UNBOUND error: bind: address already in use fatal error: could not open ports

Mr. Jingles

G'evening,

I googled it, but it seems it's a 2011/2012 problem (?)


Jan 29 18:10:00  php-cgi  servicewatchdog_cron.php: Service Watchdog detected service unbound stopped. Restarting unbound (Unbound DNS Resolver)        
Jan 29 18:09:40  php-fpm /services_dhcp.php: The command '/usr/local/sbin/unbound -c /var/unbound/unbound.conf' returned exit code '1', the output was '[1485709780] unbound[38648:0] error: bind: address already in use [1485709780] unbound[38648:0] fatal error: could not open ports'

I'm on 2.3.2-p1.

I already rebooted, didn't solve it.

doktornotor

Hint: Do NOT ever add Unbound to Service Watchdog. Especially not if using pfBlockerNG.

Mr. Jingles

Good to see you're back, Dok ;D

Ok, I'll remove it from serwadog. Strange, that a wadog would cause this, but what the bleep do I know :P

doktornotor

When Unbound restarts on its own (DHCP registration, pfBNG…), the watchdog cronjob often spots this and tries to restart it on its own as well. Trying to start it twice at the same time will fail. Really no good.

Mr. Jingles

You were right, Dok, thank you. Removing it = no unbound crashes in 24 hours.

luckman212

I'm on 2.4 snapshots (2.4.0.b.20170209.0450 to be exact) and I am NOT using Service Watchdog. Don't even have it installed.

I'm getting this error too from rc.newwanip about not being able to start Unbound. It happens after WAN flaps. There's some kind of deadlock or race condition going on. If I just wait a few seconds, and then manually start the service from the dash it comes up. Strange timing issue.

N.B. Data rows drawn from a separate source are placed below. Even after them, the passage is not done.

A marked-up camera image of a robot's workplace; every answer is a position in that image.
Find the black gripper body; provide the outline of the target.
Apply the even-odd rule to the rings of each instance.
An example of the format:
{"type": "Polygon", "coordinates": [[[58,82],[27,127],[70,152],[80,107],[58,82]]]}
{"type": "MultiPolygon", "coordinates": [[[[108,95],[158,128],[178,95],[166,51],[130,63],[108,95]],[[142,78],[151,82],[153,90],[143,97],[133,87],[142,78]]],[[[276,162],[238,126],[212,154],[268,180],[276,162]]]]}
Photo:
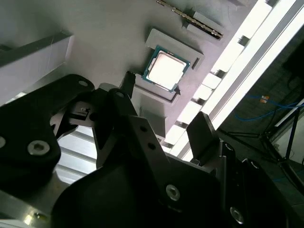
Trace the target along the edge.
{"type": "Polygon", "coordinates": [[[169,157],[170,184],[161,197],[140,162],[120,159],[70,185],[52,211],[55,228],[222,228],[219,182],[188,162],[169,157]]]}

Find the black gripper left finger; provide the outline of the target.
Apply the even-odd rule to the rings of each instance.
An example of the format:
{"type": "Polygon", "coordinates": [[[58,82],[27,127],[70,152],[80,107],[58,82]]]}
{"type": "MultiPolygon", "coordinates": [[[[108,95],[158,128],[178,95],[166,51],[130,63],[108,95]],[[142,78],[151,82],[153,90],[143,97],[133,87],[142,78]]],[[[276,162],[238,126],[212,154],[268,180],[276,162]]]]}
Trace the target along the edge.
{"type": "Polygon", "coordinates": [[[179,199],[170,184],[171,167],[150,124],[137,115],[131,97],[135,75],[122,85],[94,88],[79,75],[67,75],[0,109],[0,204],[3,207],[44,207],[61,157],[58,140],[79,126],[93,129],[96,170],[120,159],[140,162],[161,197],[179,199]]]}

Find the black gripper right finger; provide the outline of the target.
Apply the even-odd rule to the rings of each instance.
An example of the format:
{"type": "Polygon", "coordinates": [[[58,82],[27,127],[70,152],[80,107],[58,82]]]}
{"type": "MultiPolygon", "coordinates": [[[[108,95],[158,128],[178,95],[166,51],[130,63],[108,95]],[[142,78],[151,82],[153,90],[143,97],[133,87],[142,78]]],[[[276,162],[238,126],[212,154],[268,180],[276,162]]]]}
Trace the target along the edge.
{"type": "Polygon", "coordinates": [[[216,181],[205,185],[200,220],[207,228],[296,228],[298,215],[263,168],[240,161],[235,149],[217,135],[209,117],[199,112],[187,127],[197,163],[216,181]]]}

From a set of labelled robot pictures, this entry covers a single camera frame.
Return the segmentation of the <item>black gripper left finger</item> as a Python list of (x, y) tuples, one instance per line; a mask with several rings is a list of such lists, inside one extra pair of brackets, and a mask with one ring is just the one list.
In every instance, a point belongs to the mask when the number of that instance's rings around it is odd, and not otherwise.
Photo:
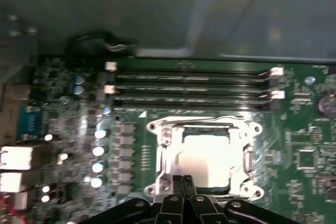
[(92, 216), (86, 223), (182, 223), (184, 211), (183, 176), (173, 176), (172, 195), (158, 195), (154, 203), (133, 198)]

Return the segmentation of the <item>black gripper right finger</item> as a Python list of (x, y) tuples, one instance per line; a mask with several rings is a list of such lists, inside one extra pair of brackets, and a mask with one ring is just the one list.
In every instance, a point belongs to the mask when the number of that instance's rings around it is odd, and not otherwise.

But Unbound is such a critical part of the system, it really does need a watchdog.

pfcode

@luckman212:

I'm on 2.4 snapshots (2.4.0.b.20170209.0450 to be exact) and I am NOT using Service Watchdog. Don't even have it installed.

I'm getting this error too from rc.newwanip about not being able to start Unbound. It happens after WAN flaps. There's some kind of deadlock or race condition going on. If I just wait a few seconds, and then manually start the service from the dash it comes up. Strange timing issue. But Unbound is such a critical part of the system, it really does need a watchdog.

if you have pfBlockerNG DNSBL enabled, then disabling it will fix.

luckman212

@pfcode:

if you have pfBlockerNG DNSBL enabled, then disabling it will fix.

But, I don't have pfBNG installed.

SteveITS

luckman212, did you ever find a fix for this issue of unbound not restarting successfully? We've been running into the same thing on a HA pair where both are acting as DNS servers. When the daily Suricata rules update and hence sync happens, the packages are restarted on the backup router and it logs:

/xmlrpc.php: The command '/usr/local/sbin/unbound -c /var/unbound/unbound.conf' returned exit code '1', the output was '[1493810636] unbound[78923:0] error: bind: address already in use [1493810636] unbound[78923:0] fatal error: could not open ports'

I think this is relatively new (we have 2.3.3_1 currently) but I'm not quite sure when it started. I know it occurred at least once before installing pfBlockerNG, and disabling pfBlockerNG on both routers or even uninstalling pfBlockerNG had no effect.

The weird part is I can go to the Suricata sync or the HA sync page and save, which seems to trigger a sync, without issue. And rule updates that sync don't cause this issue.

BBcan177

Try the following patch:
https://redmine.pfsense.org/issues/7326#note-2

SteveITS

Thanks for the pointer. I forgot this forum doesn't automatically subscribe you to threads when you reply, so it took a day to remember to check for a reply.

I had found that bug report also but was hesitant to start modifying code. I did so and overnight our backup router logged 18 "waiting 1 second" messages over a 24 second span, but successfully started unbound. It seems weird that this only affects our backup router (I didn't even put the fix into our master), and I'm fairly confident it hasn't been an issue for the entire time we've been using Suricata…since last fall or maybe summer, without looking.

It doesn't appear your fix/workaround made it in today's 2.3.4 release.

PS - thanks for pfBlockerNG. :)

Edit: curiously, every day since then the router's logged only one "waiting 1 second" message logged. Still, it's apparently 1 second longer than the "kill" assumes.

SteveITS

For posterity, it looks like the last patch in that redmine bug made it into 2.3.4_1.

My last post said our router only logged one "waiting" message but since then I've seen days where it logs a dozen, give or take, so it varies due to something. I think the 30 second loop should be long enough though.